◆ REQUIRED WORK: What you need to produce from the material below is an exact transcription of the lines from the one with "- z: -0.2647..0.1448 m" through the one with "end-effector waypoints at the", both included, and no other line.

◆ STUDY MATERIAL:
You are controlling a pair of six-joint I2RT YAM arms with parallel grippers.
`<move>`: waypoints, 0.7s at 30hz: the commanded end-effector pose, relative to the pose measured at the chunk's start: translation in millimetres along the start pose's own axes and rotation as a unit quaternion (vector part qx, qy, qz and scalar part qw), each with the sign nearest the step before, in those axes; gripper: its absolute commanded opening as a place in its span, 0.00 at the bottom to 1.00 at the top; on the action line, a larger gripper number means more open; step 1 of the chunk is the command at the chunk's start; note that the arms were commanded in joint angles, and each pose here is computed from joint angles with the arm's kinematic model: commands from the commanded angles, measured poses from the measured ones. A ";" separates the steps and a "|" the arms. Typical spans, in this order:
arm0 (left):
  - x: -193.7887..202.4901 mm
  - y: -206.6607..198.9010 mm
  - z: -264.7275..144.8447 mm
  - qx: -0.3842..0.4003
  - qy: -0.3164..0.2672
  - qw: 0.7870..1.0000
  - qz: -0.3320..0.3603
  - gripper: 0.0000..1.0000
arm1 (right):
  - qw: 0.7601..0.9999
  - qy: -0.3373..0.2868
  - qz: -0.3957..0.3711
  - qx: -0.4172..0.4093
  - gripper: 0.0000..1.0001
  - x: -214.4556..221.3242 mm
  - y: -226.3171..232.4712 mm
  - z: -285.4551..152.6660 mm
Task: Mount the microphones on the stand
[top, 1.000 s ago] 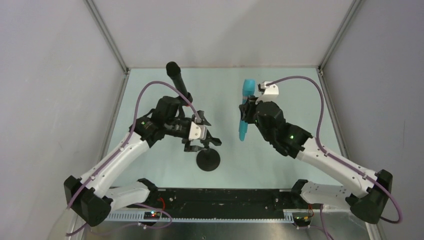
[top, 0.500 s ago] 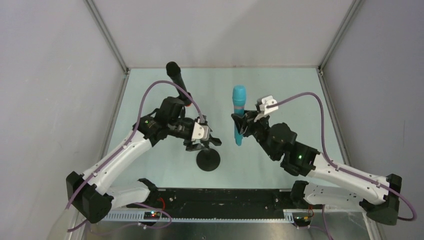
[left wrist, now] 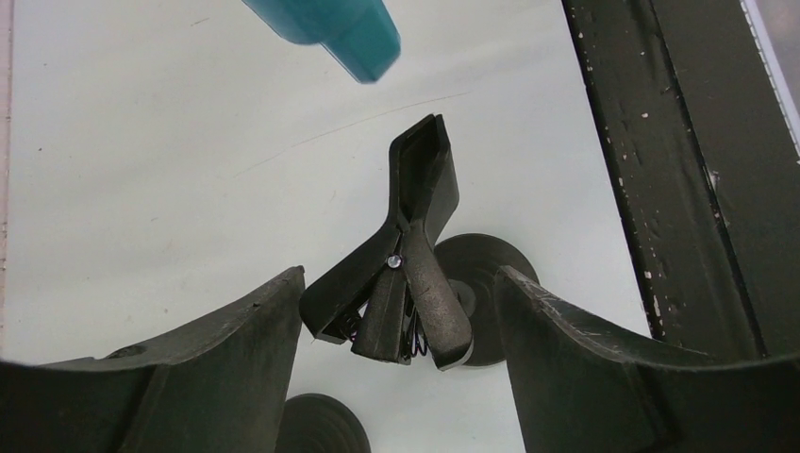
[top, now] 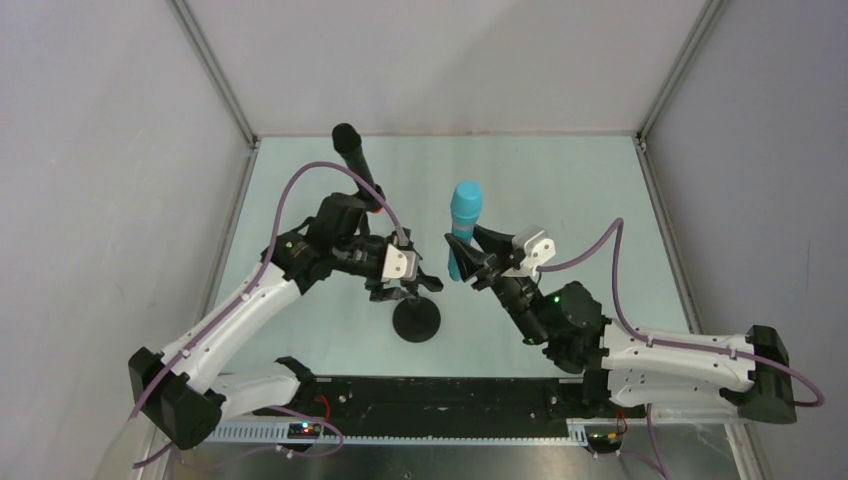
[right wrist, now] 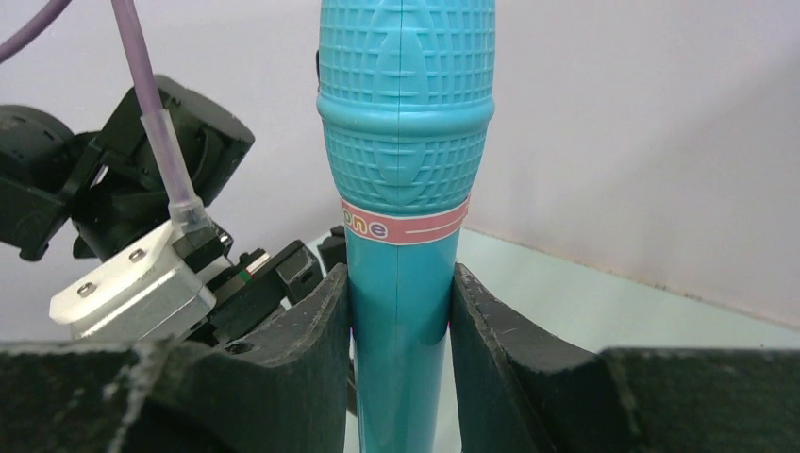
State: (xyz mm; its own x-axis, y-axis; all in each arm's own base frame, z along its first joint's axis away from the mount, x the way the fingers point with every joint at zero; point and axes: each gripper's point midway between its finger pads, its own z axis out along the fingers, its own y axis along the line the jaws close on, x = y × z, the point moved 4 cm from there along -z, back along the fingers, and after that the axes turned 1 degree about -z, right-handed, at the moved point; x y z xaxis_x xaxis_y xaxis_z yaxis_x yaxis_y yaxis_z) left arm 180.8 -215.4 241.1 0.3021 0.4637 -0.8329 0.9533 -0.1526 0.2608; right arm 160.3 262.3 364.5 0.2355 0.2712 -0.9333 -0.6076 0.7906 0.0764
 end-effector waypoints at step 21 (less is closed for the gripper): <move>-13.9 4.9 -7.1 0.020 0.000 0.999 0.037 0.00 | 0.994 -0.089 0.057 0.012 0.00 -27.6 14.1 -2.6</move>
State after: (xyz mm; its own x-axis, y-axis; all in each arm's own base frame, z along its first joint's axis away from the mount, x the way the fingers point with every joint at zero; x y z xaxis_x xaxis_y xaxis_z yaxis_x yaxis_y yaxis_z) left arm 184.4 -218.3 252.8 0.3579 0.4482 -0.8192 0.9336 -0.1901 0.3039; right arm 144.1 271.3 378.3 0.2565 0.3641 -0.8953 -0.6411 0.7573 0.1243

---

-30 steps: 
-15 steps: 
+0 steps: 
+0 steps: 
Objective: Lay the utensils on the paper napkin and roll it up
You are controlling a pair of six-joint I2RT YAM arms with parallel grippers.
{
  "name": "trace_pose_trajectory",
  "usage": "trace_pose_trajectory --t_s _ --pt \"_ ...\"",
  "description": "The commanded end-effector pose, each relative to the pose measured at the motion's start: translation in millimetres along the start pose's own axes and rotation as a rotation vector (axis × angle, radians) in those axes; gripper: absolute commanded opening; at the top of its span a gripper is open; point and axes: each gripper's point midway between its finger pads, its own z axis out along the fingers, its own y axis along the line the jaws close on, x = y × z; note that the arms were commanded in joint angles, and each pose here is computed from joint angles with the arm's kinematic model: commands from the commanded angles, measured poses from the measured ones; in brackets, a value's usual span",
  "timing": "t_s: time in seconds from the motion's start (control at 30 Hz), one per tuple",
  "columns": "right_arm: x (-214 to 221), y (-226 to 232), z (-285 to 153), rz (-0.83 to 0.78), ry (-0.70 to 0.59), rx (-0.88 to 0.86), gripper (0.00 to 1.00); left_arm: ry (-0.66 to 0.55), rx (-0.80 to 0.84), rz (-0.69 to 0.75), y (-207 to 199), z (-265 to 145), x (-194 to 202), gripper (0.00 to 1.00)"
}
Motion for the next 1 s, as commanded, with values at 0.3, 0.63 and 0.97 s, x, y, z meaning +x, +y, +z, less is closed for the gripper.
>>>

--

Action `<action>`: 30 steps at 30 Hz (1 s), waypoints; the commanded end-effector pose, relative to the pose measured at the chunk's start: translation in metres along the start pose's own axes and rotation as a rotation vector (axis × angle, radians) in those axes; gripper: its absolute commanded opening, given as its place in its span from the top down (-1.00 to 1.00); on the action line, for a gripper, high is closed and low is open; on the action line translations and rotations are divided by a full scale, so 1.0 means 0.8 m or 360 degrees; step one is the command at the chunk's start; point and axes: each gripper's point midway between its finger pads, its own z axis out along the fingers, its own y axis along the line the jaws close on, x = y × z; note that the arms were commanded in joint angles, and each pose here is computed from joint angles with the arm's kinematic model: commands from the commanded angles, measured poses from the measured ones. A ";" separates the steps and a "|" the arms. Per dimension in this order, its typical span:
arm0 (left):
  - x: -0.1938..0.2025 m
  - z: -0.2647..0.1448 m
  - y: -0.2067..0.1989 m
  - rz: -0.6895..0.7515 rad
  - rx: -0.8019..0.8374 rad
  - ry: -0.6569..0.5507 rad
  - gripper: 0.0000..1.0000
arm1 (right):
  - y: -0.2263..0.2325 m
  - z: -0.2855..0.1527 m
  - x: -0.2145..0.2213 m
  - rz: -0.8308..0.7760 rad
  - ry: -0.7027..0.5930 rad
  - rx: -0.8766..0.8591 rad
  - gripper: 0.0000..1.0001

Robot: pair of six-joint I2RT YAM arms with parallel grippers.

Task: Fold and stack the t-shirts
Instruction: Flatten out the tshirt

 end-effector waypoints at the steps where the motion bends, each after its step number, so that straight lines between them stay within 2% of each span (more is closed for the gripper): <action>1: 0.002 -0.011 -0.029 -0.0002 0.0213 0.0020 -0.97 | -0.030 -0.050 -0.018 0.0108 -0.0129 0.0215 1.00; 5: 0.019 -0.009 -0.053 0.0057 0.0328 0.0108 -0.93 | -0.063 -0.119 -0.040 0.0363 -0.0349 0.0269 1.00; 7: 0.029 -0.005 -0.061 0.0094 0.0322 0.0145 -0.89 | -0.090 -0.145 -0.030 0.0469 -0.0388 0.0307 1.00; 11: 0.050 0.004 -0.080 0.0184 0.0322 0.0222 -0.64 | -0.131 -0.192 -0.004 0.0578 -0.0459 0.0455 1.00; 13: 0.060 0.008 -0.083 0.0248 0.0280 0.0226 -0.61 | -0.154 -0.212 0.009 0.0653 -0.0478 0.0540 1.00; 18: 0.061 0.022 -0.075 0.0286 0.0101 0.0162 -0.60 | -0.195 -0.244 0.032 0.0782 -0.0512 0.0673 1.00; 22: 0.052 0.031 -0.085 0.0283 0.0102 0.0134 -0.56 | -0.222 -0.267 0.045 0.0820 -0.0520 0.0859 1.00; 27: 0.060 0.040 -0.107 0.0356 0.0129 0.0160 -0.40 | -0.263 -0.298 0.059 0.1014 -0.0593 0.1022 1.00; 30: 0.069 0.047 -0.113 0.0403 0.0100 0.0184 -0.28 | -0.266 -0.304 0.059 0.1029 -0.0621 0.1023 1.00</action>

◆ OUTPUT BELOW:
  - z: -0.2647..0.1448 m
  - y: -0.2067..0.1989 m
  - rz: -0.6895..0.7515 rad
  - rx: -0.8019..0.8374 rad
  - ry: -0.6569..0.5507 rad
  - gripper: 0.0000..1.0000
arm1 (right):
  - y: -0.2263..0.2325 m
  - z: -0.2855..0.1527 m
  - x: -0.2145..0.2213 m
  - rz: -0.8308..0.7760 rad
  - ry: -0.7027..0.5930 rad
  - rx: -0.8766..0.8591 rad
  - gripper: 0.0000..1.0001

Robot: pair of six-joint I2RT YAM arms with parallel grippers.

Task: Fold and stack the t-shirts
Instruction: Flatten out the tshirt

 end-effector waypoints at the steps where the motion bends, each after its step number, so that straight lines between them stay within 2% of each span (more is closed for the gripper): <action>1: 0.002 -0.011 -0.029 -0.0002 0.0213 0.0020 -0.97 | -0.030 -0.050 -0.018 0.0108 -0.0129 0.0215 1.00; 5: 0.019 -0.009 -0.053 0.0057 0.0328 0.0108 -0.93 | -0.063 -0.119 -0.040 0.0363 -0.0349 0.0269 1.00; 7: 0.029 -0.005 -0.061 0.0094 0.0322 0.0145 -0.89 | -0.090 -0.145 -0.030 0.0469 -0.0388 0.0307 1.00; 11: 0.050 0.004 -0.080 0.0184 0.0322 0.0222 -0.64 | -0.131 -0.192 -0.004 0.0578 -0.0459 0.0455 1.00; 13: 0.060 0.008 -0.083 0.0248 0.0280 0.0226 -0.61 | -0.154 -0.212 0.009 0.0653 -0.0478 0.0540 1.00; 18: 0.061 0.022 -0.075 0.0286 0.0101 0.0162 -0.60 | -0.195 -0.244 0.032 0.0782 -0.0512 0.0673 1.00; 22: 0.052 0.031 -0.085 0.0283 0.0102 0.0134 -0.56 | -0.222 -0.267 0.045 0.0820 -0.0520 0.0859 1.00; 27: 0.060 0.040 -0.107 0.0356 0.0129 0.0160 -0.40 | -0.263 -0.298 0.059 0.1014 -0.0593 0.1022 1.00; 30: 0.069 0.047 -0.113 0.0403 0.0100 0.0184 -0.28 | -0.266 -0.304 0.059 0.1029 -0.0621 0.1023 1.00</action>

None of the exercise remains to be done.